Your assignment: In the data below, the answer is the run of lines from the line containing "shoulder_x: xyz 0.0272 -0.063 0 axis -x" through the line containing "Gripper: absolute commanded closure", both included; print it exactly and nothing else.
============
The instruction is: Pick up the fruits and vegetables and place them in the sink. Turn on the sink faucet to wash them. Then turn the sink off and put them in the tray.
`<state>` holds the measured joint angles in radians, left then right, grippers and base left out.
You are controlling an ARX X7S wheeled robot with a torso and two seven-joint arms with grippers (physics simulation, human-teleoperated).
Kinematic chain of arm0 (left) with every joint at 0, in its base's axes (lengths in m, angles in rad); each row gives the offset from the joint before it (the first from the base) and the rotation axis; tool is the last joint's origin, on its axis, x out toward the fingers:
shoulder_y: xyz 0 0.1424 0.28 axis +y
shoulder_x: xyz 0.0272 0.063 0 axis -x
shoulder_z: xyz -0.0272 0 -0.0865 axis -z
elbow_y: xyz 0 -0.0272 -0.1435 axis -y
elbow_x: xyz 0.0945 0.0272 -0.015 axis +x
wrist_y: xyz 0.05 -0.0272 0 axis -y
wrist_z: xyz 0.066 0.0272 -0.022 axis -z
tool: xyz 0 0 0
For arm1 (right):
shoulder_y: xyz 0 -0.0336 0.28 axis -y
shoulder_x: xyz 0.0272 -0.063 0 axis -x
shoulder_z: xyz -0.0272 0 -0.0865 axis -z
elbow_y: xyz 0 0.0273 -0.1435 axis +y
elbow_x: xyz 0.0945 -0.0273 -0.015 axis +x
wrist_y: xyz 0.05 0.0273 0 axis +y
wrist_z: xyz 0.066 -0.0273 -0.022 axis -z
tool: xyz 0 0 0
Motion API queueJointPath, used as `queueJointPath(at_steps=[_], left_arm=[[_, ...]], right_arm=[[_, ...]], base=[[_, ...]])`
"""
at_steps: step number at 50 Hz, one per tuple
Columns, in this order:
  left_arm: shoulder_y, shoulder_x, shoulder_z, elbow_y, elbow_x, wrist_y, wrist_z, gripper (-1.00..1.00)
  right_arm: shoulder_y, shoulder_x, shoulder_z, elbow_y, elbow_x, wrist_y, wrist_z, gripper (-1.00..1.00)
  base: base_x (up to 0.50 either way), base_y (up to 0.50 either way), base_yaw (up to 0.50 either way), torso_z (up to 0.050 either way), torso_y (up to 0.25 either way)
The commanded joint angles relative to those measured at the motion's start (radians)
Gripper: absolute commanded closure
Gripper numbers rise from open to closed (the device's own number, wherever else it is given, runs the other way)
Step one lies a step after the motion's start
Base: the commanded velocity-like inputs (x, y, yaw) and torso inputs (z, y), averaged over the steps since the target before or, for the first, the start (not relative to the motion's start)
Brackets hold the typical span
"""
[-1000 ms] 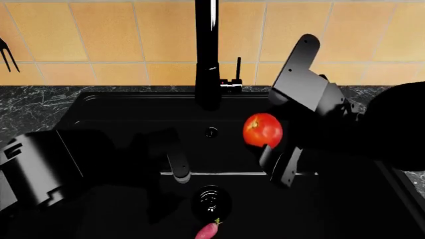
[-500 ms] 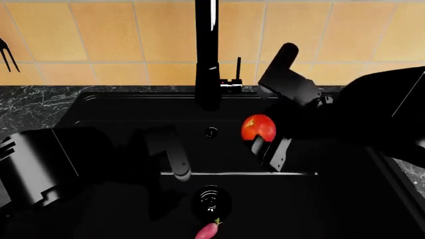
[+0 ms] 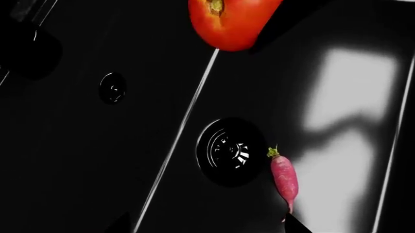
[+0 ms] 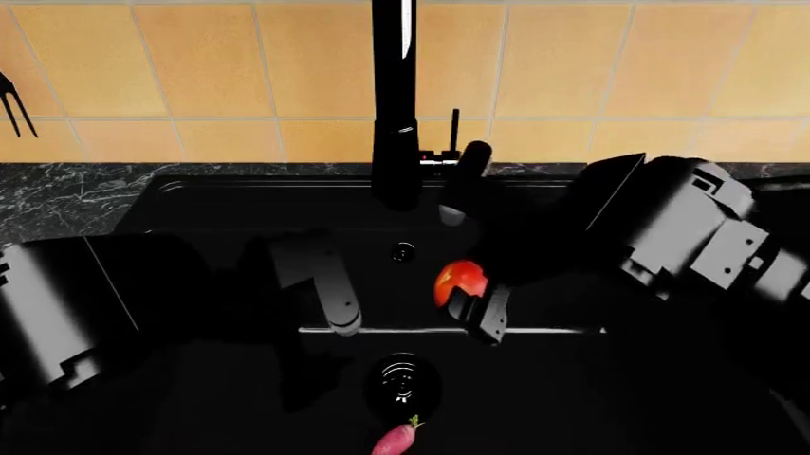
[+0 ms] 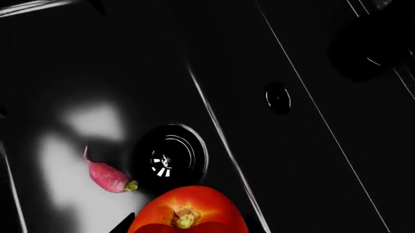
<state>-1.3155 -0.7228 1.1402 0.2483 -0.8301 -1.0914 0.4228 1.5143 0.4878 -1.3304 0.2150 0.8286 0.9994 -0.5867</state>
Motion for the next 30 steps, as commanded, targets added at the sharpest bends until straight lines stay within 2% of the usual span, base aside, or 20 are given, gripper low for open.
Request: queueJointPath(at_steps=[1, 30], left_arm=[[-0.001, -0.006, -0.004, 0.008, -0.004, 0.001, -0.005, -1.0], [-0.006, -0.016, -0.007, 0.022, -0.013, -0.004, -0.016, -1.0]], right_arm=[[-0.041, -0.122, -0.079, 0.193, -0.089, -0.098, -0.103, 1.0], [-0.129, -0.271, -0.149, 0.459, -0.16, -0.216, -0.199, 1.0]], base=[[0.04, 0.0, 0.0, 0.0, 0.0], [0.04, 0.0, 0.0, 0.0, 0.0]])
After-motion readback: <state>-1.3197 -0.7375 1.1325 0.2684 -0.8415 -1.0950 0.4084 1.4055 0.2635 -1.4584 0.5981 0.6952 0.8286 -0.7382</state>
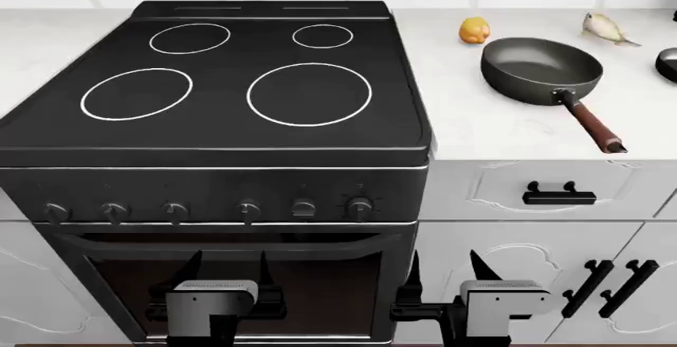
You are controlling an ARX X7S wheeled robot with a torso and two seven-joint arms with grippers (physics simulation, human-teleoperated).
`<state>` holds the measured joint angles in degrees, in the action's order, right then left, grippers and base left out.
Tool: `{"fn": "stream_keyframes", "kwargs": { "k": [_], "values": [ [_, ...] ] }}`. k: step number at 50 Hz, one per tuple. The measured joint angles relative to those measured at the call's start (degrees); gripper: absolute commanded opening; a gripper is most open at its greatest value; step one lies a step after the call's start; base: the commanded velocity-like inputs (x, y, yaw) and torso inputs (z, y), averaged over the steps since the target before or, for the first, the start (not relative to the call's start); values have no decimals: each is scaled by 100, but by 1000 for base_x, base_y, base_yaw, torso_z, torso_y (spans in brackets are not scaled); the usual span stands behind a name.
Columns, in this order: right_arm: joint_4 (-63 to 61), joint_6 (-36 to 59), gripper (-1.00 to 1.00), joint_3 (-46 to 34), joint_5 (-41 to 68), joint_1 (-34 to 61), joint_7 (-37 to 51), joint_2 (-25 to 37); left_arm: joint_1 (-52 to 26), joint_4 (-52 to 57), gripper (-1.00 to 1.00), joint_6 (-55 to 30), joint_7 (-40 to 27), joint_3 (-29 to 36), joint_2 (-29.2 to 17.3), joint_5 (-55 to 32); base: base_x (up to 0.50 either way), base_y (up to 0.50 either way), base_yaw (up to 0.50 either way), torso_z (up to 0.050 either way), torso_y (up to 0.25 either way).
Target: Place both pans onto different burners. Then place the bell pepper and the fish on different pans.
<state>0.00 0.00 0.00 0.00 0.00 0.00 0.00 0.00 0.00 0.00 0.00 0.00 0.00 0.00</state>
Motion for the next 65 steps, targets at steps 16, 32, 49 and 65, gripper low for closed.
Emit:
{"fn": "stream_keyframes", "kwargs": {
  "k": [16,32,49,65],
  "values": [
    [19,-7,100,-233,201,7,214,178,-44,-88,100,-13,-238,233,-177,-169,0,0,0,0,0],
    [54,-68,100,-451,370,5,415,326,-75,-187,100,16,-351,431,-341,-399,0,0,0,41,0],
    [6,-81,100,-617,493,-4,577,448,-90,-147,100,-24,-400,565,-479,-617,0,0,0,50,0],
    [-72,-23,100,-752,627,4,694,529,-90,-36,100,-88,-457,658,-615,-796,0,-62,0,44,0]
  ]
}}
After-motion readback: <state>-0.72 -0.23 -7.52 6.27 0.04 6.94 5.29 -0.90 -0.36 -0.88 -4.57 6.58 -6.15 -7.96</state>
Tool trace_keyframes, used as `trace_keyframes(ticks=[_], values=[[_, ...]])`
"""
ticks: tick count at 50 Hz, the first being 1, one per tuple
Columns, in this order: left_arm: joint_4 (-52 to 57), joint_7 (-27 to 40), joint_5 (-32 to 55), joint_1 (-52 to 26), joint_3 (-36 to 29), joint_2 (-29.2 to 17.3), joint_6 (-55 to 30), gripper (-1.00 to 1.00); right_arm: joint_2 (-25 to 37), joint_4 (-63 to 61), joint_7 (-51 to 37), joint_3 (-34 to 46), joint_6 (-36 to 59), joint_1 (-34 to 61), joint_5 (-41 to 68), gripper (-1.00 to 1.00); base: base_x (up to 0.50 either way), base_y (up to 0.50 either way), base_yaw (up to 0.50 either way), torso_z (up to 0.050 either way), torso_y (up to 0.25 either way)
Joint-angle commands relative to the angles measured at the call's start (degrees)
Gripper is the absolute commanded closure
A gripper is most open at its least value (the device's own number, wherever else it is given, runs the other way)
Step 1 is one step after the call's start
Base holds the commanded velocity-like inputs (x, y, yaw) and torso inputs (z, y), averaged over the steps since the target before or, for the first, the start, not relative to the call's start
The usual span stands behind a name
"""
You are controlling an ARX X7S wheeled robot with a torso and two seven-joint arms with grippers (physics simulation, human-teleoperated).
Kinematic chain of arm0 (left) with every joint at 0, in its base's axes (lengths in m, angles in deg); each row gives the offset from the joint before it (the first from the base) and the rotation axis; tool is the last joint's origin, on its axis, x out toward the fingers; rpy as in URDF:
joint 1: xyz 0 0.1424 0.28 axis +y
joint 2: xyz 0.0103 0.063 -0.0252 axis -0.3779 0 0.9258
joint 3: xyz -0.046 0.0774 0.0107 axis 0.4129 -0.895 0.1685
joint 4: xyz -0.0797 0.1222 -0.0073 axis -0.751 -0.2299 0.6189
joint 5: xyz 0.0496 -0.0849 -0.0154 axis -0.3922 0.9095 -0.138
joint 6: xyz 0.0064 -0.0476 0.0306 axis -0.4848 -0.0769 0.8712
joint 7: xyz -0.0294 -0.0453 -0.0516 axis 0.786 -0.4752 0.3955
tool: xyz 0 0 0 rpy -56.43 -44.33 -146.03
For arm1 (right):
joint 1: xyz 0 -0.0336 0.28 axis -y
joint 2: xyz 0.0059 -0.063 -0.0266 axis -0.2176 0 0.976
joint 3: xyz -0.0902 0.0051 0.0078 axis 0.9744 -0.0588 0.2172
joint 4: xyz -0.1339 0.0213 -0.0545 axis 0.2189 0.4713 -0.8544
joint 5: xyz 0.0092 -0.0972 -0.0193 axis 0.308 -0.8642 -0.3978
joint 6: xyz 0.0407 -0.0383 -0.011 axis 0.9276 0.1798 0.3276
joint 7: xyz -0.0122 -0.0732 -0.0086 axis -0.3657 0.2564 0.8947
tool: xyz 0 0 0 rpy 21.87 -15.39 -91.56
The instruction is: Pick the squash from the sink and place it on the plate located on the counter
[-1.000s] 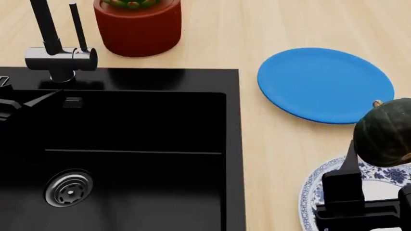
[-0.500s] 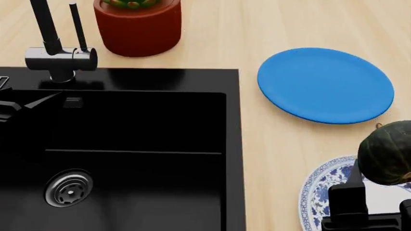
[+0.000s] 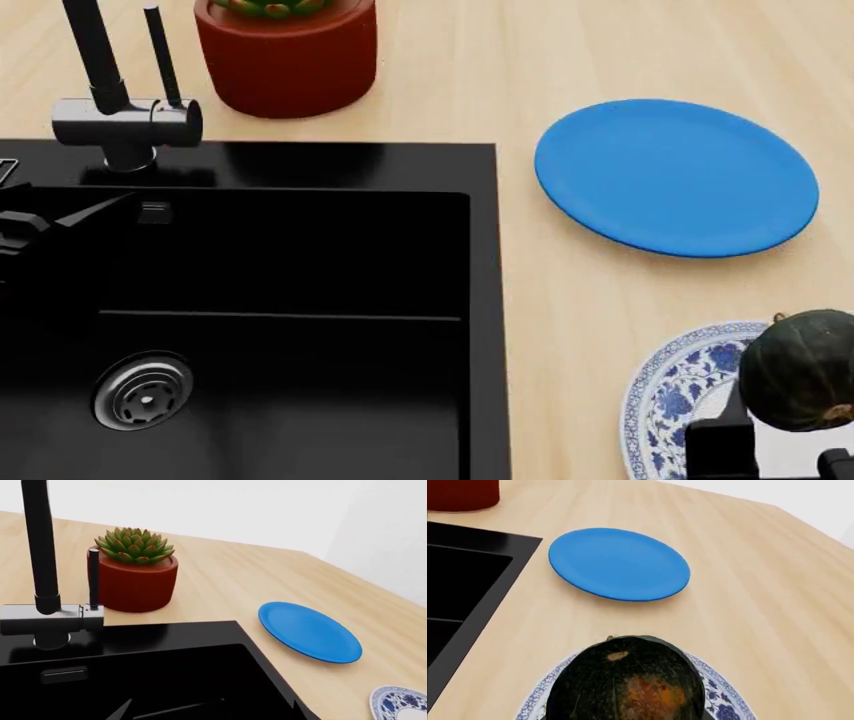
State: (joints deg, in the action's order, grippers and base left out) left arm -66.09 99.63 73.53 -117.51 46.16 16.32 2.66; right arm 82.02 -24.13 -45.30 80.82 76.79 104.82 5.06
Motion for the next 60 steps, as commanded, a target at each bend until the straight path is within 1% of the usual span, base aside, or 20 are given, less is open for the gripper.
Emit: trace_keyframes(ticks=[1, 8, 19, 46, 60], values=[[-6.90, -2.14, -6.33, -3.09, -5.71, 0.73, 1.02, -1.00, -1.04, 1.64, 1.63, 1.32, 3.52, 1.43, -5.17, 1.00, 0.00, 0.00, 0.00, 0.000, 0.000], [-7.05, -1.71, -6.06, -2.90, -5.63, 0.64, 1.13, -1.00, -1.80, 2.15, 1.26, 1.68, 4.12, 1.54, -5.07, 1.00, 0.00, 0.00, 0.00, 0.000, 0.001], [-7.07, -2.90, -6.18, -2.74, -5.81, 0.72, 1.26, -1.00, -2.72, 2.28, 0.75, 2.21, 5.54, 2.22, -4.78, 1.00, 0.00, 0.00, 0.00, 0.000, 0.000], [-6.90, -3.29, -6.27, -2.70, -6.11, 0.70, 1.42, -1.00, -5.79, 9.46, 4.78, 4.03, 5.85, 0.55, -6.63, 1.00, 0.00, 0.00, 0.00, 0.000, 0.000], [-7.08, -3.71, -6.51, -2.63, -6.18, 0.75, 1.70, -1.00, -6.36, 11.43, 4.57, 4.58, 6.47, 0.13, -6.27, 1.00, 0.00, 0.00, 0.00, 0.000, 0.001]])
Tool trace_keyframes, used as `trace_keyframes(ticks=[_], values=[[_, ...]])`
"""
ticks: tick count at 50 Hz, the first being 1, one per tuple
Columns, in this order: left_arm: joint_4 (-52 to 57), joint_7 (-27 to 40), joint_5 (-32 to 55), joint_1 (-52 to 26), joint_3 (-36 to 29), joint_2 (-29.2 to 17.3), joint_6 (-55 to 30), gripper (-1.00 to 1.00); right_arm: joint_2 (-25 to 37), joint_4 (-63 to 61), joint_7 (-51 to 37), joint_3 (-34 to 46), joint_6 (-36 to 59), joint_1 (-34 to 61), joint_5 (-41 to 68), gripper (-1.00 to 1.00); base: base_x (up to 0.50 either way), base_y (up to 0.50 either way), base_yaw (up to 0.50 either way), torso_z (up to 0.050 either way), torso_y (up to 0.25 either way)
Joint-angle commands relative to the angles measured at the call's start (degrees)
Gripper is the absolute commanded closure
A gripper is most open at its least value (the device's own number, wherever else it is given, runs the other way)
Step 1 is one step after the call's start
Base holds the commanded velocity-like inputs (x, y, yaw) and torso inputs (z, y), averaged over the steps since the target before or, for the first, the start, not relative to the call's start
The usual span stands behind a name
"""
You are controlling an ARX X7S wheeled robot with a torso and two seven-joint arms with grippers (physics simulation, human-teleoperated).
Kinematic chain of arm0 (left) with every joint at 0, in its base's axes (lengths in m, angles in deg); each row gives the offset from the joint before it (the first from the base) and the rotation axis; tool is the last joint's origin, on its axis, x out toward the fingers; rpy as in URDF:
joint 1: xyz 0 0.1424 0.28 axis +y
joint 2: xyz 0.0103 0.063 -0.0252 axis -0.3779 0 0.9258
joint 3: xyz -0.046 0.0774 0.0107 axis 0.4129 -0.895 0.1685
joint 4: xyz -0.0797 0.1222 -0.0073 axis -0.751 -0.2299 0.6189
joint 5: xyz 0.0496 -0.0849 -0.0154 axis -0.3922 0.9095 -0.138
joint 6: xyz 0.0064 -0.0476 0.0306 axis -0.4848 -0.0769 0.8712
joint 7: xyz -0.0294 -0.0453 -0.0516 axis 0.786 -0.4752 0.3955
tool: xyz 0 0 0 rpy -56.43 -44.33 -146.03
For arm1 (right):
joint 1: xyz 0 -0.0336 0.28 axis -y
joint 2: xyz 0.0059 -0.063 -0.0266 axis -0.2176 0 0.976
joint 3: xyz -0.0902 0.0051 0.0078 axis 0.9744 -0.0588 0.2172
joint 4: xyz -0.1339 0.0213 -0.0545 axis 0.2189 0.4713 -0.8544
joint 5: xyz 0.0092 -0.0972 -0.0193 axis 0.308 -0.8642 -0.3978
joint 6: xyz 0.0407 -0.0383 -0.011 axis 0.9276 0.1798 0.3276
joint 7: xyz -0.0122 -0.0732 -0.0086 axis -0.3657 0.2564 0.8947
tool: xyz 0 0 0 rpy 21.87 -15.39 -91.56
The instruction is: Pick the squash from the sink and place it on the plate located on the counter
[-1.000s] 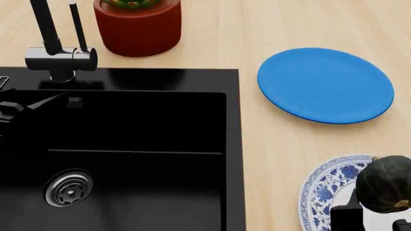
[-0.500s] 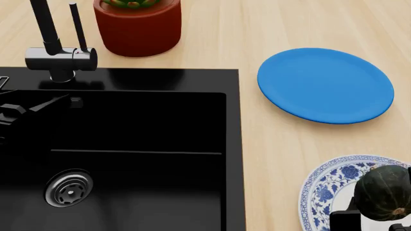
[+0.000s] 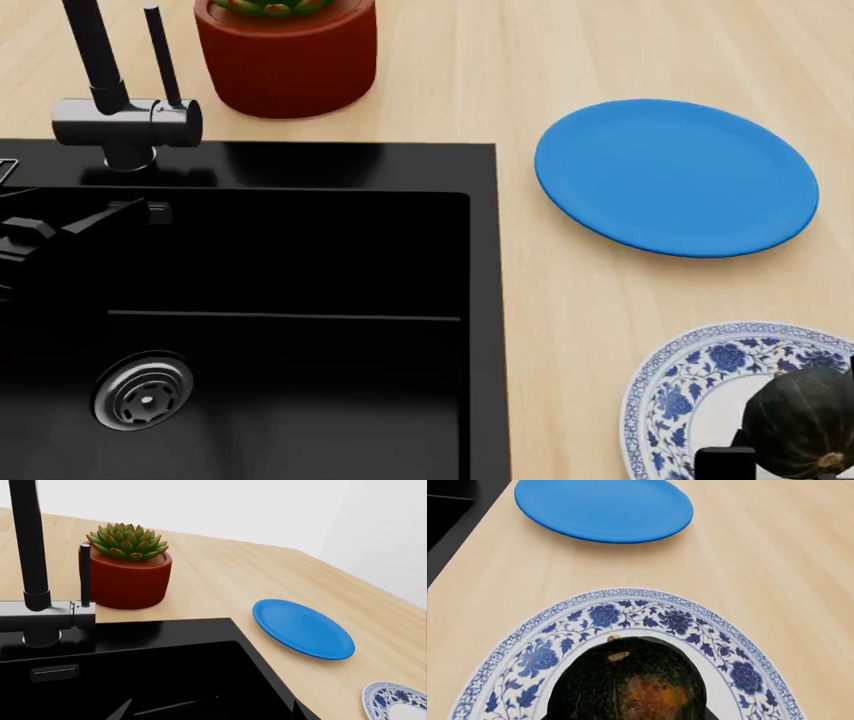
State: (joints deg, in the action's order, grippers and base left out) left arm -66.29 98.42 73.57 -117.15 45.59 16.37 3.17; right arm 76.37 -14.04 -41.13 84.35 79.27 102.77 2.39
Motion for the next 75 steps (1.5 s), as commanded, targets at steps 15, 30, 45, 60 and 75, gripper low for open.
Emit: trace_keyframes(ticks=[15, 30, 45, 60, 75], values=[[-6.81, -2.31, -6.35, -3.10, -5.71, 0.67, 1.20, -1.00, -0.59, 2.47, 1.04, 1.14, 3.19, 0.59, -4.02, 1.00, 0.00, 0.00, 0.00, 0.000, 0.000], [-6.44, -1.96, -5.87, -3.09, -5.66, 0.52, 1.24, -1.00, 0.08, 1.63, 1.04, 0.64, 3.25, 0.63, -3.52, -1.00, 0.00, 0.00, 0.00, 0.000, 0.000], [-6.56, -1.86, -5.89, -3.58, -5.99, 0.70, 1.11, -1.00, 1.41, 0.01, 0.35, -0.42, 2.67, 0.41, -2.55, -1.00, 0.00, 0.00, 0.00, 0.000, 0.000], [-6.08, -2.00, -5.66, -3.18, -5.79, 0.42, 1.45, -1.00, 6.11, -5.27, -2.57, -3.71, 1.04, 0.80, 1.43, -1.00, 0.00, 0.00, 0.00, 0.000, 0.000], [-5.39, -1.47, -4.77, -3.37, -5.55, 0.15, 1.45, -1.00, 15.64, -10.41, -3.20, -6.77, -8.65, -3.88, 4.53, -1.00, 0.00, 0.00, 0.00, 0.000, 0.000]])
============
Exercise response:
shoulder_x: xyz 0.0272 -0.063 0 axis -x
shoulder_z: xyz -0.0272 0 -0.0865 axis -z
elbow_y: xyz 0 0.0273 -0.1435 axis +y
elbow_x: xyz 0.0945 -0.0273 -0.015 axis +x
wrist_y: xyz 0.05 0.0273 0 axis +y
wrist_z: xyz 0.066 -0.0273 -0.022 axis -z
tool: xyz 0 0 0
Motion API queueJointPath, used as `queueJointPath(at_steps=[_], left_arm=[[_, ...]], right_arm=[[_, ...]], base=[[_, ...]])`
"""
at_steps: step number at 50 Hz, one per tuple
Columns, in this order:
  left_arm: shoulder_y, shoulder_x, shoulder_z, elbow_y, elbow_x, wrist_y, wrist_z, gripper (-1.00..1.00)
  right_arm: shoulder_y, shoulder_x, shoulder_z, elbow_y, elbow_x, wrist_y, wrist_z, gripper (-1.00..1.00)
  base: base_x (up to 0.50 either way), base_y (up to 0.50 either way), base_yaw (up to 0.50 either way), torso_z (up to 0.050 either way), torso_y (up to 0.25 either way)
The commanded joint angles relative to those measured at the motion's start (radians)
Gripper: absolute commanded closure

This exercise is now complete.